106/169
狂信者と魔法実技12
なんだかんだで準決勝。
「次!マルクス・フォン・バイエルンとネルラント・フォン・カンベル」
相手はバイエルン侯爵家の子だ、バイエルン侯爵といえば、貴族の中でも私兵の数がトップクラスに多いことで有名で、その量もさることながら兵の質も高い水準を維持していて、おまけに当主も超一流の魔道士。帝国最強貴族の一角で、女帝派が勝った要因の一つでもある。

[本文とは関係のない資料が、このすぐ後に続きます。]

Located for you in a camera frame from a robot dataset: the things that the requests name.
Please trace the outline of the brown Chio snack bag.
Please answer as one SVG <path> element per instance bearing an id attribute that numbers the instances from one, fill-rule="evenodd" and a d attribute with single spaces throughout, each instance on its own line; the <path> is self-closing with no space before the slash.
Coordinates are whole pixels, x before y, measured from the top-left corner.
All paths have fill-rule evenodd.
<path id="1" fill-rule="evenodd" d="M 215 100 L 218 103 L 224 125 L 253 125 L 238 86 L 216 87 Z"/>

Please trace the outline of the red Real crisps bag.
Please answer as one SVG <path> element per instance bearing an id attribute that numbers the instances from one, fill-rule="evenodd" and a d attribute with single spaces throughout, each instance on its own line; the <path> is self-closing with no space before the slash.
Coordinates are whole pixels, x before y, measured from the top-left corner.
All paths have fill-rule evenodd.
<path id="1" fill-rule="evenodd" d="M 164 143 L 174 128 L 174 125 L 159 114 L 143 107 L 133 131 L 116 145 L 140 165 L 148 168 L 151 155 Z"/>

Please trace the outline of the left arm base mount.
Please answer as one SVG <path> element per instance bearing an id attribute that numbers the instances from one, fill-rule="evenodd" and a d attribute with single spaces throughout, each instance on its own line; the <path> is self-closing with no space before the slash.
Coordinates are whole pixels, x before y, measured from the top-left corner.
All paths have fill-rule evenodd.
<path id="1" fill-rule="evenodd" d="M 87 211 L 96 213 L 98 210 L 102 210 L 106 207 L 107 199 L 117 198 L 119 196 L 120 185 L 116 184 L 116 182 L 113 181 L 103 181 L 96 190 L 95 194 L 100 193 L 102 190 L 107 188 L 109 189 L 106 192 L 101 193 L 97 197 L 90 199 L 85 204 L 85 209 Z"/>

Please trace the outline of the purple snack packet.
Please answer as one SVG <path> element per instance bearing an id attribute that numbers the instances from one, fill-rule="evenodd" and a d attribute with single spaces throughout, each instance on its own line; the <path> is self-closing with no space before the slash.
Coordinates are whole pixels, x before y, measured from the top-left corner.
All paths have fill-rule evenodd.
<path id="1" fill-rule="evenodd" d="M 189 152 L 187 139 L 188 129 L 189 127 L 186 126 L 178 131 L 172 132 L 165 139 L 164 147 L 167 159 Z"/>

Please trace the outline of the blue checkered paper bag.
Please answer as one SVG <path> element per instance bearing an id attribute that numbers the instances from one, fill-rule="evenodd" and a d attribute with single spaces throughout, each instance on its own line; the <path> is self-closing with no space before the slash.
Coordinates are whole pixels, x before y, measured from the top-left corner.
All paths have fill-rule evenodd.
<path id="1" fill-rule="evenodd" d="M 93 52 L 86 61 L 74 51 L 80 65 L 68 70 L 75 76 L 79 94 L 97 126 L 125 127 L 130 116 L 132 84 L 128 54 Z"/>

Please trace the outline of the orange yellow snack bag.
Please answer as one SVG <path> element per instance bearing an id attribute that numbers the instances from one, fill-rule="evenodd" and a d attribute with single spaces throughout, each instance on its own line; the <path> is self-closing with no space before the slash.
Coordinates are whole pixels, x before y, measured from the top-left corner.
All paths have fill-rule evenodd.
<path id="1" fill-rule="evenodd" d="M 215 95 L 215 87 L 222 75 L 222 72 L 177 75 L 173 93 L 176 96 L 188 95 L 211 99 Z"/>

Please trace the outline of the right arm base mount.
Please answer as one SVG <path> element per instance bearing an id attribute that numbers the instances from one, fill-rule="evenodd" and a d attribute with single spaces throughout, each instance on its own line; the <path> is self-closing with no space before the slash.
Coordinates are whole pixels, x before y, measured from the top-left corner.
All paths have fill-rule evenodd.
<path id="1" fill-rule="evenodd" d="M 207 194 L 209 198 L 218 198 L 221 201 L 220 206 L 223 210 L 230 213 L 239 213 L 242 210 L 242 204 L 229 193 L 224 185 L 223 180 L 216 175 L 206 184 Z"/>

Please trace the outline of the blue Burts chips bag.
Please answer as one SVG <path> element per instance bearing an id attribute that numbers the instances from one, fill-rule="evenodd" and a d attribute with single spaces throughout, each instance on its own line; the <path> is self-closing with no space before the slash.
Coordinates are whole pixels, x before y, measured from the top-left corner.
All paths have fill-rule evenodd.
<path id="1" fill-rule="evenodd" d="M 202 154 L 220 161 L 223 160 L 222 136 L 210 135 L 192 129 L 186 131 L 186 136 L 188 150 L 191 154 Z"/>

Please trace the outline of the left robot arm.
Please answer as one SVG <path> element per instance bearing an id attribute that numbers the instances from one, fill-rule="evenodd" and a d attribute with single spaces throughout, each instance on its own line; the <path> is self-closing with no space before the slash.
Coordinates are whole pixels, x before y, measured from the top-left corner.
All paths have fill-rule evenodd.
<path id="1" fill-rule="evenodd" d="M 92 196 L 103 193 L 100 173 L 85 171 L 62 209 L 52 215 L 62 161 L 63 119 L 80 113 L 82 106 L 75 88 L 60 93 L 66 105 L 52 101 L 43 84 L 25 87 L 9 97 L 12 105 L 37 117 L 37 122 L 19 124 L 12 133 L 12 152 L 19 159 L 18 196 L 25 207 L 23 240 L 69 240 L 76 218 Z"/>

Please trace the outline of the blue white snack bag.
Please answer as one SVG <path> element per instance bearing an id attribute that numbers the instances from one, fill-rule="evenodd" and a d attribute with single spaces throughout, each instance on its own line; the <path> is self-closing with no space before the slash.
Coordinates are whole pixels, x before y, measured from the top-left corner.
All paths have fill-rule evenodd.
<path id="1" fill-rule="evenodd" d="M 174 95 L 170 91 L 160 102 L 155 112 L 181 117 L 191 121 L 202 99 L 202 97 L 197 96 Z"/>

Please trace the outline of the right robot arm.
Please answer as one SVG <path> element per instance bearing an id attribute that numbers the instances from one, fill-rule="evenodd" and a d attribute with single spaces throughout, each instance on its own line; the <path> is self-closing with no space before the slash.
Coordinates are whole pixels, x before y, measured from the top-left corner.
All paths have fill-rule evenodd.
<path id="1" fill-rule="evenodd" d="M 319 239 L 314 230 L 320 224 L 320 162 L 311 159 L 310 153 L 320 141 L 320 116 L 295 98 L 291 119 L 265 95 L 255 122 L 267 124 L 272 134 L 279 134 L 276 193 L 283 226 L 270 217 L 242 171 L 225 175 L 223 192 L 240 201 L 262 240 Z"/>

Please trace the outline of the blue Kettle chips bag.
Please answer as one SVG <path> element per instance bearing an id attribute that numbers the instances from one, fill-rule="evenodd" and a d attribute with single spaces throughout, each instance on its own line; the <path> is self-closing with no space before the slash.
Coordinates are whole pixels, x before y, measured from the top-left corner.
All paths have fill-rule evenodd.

戦場でもバイエルン侯爵家の紋章は遠くから見ることがあったので覚えている。
「初めましてよろしくお願いします」と一礼。
「おう!よろしくな!」とバイエルン。
かなり口調が砕けている。
貴族特有の堅苦しさが全くない、代わりに暑苦しそうな性格をしてそうだが。
そして互いに距離を取る。
「試合開始」の合図で始まった。
「砂神よ、契約に従い敵を殲滅せよ。結界!!」
バイエルンがそう唱えると一瞬で風が吹き荒れる。思わず目を閉じてしまう。
砂神か、言葉から察するに土属性の魔法、特に砂を操る魔法だ。
下の土を舞い上げてまるで砂嵐の中に居るような感覚、視界も遮られて最悪といってもいい。